LISTED RECORDS Block Start
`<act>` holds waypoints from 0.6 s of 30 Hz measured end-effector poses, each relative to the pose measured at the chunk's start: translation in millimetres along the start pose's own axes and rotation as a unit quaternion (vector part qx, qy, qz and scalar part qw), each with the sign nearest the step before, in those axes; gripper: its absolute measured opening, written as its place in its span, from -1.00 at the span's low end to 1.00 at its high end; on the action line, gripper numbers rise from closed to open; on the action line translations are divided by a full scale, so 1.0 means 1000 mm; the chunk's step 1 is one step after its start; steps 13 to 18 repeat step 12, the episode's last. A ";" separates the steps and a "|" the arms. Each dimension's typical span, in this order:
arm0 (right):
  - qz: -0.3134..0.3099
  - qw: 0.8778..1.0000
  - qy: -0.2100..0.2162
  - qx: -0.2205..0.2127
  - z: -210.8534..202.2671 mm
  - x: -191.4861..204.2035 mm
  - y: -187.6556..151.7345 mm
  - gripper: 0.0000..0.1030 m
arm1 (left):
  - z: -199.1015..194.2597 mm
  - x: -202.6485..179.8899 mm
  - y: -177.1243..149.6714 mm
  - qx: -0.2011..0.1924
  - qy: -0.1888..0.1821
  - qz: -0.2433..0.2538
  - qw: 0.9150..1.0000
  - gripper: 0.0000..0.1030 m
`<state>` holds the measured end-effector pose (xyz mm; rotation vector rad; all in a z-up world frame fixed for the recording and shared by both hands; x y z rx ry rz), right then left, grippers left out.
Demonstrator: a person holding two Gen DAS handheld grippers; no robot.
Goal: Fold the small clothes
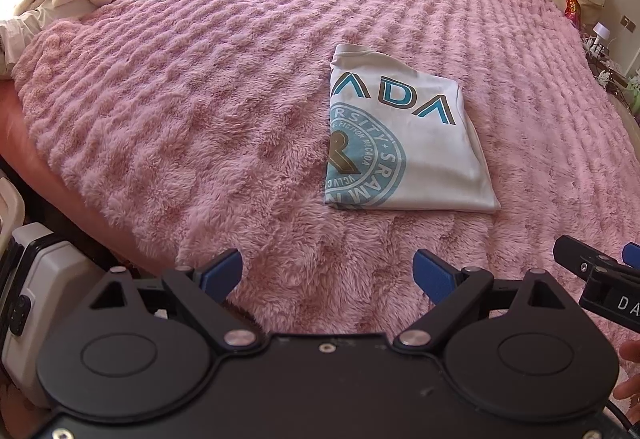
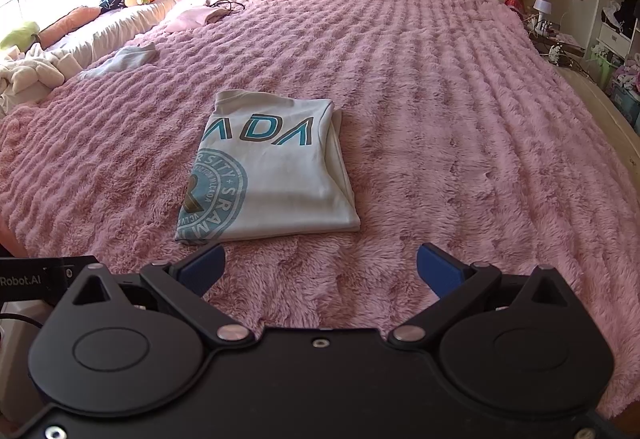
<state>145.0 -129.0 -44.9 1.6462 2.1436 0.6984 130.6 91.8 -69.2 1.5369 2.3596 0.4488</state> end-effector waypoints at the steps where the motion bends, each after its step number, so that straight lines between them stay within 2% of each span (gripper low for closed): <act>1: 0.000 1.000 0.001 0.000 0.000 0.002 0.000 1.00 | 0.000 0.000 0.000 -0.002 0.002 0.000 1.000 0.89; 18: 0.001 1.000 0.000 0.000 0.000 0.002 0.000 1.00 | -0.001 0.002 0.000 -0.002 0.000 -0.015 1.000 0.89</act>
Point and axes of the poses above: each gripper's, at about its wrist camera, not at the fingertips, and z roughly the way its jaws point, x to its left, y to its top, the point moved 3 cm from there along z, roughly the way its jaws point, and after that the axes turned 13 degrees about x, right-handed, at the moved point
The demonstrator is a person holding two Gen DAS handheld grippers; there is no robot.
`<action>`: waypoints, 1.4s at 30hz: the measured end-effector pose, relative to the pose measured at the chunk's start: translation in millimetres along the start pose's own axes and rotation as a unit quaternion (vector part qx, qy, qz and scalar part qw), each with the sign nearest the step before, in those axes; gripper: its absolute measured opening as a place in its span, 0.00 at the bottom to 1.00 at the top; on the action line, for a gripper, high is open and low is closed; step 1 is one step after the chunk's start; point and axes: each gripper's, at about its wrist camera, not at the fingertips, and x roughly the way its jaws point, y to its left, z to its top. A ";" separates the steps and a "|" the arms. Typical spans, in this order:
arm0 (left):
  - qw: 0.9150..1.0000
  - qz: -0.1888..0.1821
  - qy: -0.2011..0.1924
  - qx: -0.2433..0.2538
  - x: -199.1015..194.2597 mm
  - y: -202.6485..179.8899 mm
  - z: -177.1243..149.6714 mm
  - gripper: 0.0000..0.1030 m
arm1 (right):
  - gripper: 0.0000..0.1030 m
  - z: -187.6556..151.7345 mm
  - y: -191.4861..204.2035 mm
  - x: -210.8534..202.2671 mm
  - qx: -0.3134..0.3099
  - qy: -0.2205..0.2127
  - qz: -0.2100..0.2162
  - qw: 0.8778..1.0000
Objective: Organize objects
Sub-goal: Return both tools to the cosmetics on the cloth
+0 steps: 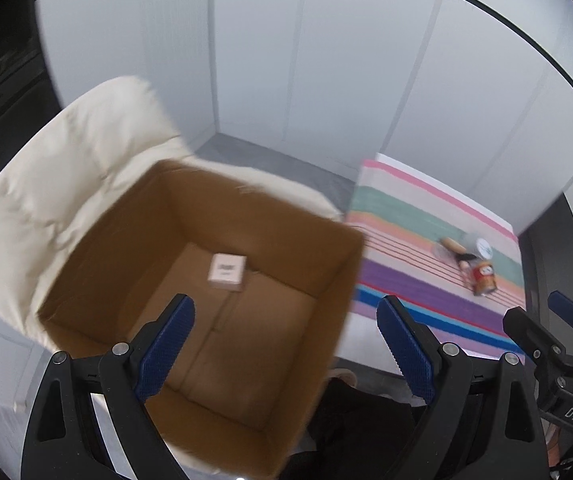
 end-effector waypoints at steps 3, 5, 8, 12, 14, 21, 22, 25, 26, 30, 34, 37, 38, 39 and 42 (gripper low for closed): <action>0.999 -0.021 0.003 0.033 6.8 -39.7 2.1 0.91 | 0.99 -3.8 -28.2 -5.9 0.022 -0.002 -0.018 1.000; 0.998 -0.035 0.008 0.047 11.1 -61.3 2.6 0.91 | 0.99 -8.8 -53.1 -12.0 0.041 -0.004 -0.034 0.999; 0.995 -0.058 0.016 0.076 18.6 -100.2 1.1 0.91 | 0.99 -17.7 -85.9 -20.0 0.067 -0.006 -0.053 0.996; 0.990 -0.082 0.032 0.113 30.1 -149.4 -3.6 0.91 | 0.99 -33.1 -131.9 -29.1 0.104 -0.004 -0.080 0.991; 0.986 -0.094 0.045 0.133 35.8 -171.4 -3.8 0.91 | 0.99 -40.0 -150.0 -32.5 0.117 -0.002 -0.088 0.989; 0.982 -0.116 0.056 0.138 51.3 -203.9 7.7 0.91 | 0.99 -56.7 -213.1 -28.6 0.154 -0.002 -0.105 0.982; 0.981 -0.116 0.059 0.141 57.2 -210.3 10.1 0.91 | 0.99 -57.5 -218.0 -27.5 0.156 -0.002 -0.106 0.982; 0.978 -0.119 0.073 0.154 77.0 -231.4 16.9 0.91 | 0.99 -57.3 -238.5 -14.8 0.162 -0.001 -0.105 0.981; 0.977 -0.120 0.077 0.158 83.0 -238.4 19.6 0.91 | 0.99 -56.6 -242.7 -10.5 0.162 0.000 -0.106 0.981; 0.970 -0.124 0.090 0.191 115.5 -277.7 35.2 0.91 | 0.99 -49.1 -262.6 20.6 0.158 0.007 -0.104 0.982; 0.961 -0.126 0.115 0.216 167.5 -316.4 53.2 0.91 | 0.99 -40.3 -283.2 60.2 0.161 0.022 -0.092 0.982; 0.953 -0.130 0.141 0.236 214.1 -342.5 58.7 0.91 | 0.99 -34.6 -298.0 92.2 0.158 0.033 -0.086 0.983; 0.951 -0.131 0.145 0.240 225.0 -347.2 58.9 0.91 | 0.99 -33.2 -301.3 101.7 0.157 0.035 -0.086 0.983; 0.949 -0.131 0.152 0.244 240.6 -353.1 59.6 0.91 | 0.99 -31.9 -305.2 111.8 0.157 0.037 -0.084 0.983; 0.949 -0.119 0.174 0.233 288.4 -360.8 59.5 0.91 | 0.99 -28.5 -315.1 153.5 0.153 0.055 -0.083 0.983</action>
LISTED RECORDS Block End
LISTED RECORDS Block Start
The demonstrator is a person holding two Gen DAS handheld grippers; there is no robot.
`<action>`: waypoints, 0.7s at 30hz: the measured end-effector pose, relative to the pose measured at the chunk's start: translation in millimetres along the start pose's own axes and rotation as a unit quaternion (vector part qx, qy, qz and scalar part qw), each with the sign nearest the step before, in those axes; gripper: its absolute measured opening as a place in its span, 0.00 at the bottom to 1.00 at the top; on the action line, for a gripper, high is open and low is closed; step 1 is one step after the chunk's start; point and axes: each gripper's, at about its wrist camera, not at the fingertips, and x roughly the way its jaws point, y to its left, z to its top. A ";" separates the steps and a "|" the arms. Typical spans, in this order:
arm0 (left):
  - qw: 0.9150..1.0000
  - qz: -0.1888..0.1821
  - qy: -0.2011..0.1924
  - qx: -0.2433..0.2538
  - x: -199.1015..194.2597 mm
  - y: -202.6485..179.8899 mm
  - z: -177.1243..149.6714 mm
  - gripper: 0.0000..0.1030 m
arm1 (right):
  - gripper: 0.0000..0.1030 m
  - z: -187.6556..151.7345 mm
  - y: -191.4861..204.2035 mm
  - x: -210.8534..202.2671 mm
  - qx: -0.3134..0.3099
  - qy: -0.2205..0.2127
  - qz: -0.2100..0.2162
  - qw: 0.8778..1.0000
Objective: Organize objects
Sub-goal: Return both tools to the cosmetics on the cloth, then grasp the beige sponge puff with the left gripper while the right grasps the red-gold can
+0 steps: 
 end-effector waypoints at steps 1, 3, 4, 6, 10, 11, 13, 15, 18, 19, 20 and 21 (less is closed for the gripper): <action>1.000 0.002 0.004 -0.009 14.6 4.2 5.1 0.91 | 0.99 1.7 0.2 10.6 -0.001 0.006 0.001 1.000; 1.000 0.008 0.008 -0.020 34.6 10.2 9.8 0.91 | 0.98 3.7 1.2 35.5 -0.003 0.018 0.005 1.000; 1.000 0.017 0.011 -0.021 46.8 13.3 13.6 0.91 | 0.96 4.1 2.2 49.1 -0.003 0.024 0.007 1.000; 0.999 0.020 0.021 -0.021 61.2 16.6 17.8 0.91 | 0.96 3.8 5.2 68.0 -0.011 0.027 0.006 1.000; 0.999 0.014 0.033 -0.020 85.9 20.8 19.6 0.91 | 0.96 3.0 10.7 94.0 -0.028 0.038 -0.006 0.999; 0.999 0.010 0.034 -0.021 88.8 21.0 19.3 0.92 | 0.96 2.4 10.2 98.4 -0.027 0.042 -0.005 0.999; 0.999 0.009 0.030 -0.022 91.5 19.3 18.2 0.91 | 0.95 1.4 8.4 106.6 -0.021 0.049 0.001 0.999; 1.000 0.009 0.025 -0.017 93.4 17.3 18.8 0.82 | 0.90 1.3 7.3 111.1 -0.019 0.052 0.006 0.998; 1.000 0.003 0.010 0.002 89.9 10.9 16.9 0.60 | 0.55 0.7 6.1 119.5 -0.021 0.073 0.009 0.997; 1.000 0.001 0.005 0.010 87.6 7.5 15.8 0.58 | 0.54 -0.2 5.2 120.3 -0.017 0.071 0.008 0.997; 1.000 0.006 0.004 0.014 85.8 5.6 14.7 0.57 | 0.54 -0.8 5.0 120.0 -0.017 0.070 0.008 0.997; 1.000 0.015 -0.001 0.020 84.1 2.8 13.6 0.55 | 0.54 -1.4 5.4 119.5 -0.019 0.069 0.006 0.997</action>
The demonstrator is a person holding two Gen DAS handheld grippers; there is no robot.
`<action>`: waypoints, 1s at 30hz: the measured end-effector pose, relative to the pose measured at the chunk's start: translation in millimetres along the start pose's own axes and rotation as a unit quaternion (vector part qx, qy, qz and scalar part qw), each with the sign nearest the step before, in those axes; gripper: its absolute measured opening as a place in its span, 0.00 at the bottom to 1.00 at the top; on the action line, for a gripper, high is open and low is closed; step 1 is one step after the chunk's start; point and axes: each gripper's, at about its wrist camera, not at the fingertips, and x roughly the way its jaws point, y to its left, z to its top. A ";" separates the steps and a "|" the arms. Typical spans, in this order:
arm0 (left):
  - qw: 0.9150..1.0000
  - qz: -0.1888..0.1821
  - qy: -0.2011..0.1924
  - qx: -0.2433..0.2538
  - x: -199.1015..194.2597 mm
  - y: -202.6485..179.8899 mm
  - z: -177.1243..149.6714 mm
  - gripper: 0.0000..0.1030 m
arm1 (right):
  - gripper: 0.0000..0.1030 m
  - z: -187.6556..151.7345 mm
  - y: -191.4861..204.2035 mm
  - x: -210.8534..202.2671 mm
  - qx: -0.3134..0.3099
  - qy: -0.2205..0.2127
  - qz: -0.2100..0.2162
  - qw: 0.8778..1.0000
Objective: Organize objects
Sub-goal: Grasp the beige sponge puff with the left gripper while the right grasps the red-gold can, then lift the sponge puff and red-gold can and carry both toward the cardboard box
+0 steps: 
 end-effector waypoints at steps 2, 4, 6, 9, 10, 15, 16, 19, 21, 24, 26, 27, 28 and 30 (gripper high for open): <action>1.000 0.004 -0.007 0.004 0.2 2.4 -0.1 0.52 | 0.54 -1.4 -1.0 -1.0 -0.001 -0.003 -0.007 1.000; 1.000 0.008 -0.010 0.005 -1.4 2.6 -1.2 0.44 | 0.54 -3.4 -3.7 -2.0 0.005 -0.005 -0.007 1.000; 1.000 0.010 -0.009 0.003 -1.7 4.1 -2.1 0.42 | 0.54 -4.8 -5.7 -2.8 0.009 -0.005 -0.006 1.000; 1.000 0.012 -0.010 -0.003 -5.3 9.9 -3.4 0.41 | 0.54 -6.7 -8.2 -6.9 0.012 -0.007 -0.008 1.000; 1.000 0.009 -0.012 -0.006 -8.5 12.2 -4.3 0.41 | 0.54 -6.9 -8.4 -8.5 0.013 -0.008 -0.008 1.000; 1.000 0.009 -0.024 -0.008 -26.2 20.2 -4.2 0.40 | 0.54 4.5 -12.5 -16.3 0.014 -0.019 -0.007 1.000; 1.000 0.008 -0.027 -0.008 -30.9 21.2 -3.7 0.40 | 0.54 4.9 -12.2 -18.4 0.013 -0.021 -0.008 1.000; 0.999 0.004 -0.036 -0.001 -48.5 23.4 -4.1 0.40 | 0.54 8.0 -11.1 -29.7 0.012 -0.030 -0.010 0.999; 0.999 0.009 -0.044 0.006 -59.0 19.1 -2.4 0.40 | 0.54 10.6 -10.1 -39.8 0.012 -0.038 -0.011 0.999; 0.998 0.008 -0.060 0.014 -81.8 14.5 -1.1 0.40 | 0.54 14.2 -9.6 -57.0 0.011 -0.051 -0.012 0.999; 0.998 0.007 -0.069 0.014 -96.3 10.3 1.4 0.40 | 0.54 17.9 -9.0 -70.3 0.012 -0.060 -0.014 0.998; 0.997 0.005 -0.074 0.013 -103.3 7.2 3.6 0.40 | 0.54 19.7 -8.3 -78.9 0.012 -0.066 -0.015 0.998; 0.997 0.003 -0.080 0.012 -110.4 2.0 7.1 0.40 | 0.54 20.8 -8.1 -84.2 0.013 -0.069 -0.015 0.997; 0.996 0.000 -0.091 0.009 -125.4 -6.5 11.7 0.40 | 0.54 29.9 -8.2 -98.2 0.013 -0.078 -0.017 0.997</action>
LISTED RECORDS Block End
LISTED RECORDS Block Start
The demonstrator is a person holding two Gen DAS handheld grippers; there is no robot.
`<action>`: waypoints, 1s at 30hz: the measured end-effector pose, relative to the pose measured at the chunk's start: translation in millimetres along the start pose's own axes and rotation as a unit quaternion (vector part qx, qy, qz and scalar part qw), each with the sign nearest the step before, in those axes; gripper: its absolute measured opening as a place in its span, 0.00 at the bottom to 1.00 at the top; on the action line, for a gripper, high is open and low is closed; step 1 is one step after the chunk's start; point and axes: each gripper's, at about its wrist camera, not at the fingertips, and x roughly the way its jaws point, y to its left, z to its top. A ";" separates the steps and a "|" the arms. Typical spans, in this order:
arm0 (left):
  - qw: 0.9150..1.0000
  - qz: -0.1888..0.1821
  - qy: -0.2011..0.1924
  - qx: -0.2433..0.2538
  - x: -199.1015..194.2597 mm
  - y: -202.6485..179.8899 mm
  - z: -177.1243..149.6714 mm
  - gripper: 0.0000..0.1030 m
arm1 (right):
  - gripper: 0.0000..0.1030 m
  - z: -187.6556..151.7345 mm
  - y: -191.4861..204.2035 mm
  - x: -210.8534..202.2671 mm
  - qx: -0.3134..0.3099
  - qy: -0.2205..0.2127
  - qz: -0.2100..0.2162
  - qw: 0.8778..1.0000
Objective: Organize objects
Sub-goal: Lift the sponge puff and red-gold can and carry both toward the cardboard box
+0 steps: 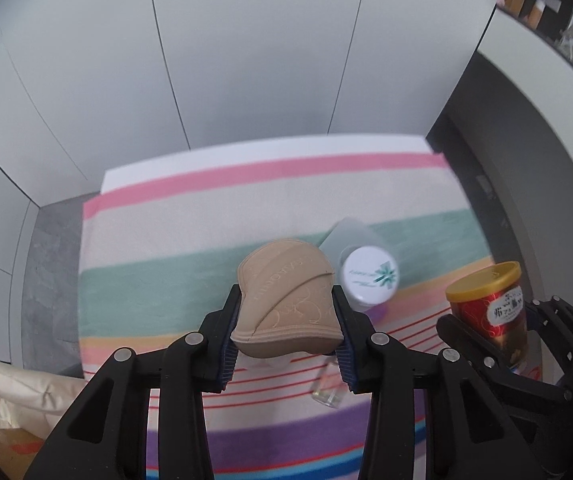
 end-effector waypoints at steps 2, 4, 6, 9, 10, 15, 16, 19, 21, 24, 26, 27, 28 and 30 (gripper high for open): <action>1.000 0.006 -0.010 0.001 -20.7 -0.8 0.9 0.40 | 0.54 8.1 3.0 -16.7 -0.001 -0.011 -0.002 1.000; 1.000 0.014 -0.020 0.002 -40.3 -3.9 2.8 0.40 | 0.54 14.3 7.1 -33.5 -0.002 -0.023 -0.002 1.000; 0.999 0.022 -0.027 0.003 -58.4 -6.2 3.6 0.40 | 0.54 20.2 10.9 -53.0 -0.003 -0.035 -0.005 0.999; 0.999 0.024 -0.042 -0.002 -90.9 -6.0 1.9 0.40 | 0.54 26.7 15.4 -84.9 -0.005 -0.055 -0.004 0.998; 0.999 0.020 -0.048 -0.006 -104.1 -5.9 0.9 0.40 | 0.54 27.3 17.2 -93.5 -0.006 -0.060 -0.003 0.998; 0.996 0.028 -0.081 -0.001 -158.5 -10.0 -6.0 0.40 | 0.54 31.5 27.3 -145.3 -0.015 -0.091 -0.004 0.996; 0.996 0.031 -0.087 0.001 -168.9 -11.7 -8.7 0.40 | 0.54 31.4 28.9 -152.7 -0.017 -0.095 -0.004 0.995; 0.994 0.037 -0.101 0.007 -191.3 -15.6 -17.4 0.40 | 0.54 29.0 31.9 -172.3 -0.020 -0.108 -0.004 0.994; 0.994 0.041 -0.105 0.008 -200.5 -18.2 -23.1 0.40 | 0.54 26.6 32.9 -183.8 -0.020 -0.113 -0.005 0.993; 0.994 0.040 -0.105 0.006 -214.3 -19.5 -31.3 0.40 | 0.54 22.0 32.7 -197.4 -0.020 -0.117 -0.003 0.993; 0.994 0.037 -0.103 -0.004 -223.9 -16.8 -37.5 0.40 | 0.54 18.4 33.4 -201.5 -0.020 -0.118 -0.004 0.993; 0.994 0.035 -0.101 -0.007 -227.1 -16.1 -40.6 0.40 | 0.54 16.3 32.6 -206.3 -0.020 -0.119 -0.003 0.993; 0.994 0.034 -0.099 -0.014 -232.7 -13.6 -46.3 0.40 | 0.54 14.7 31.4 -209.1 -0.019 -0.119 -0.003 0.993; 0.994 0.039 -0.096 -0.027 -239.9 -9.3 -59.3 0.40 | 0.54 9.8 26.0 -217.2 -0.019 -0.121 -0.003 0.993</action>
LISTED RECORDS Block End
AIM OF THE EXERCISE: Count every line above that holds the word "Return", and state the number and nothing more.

ANSWER TO THIS TASK: 2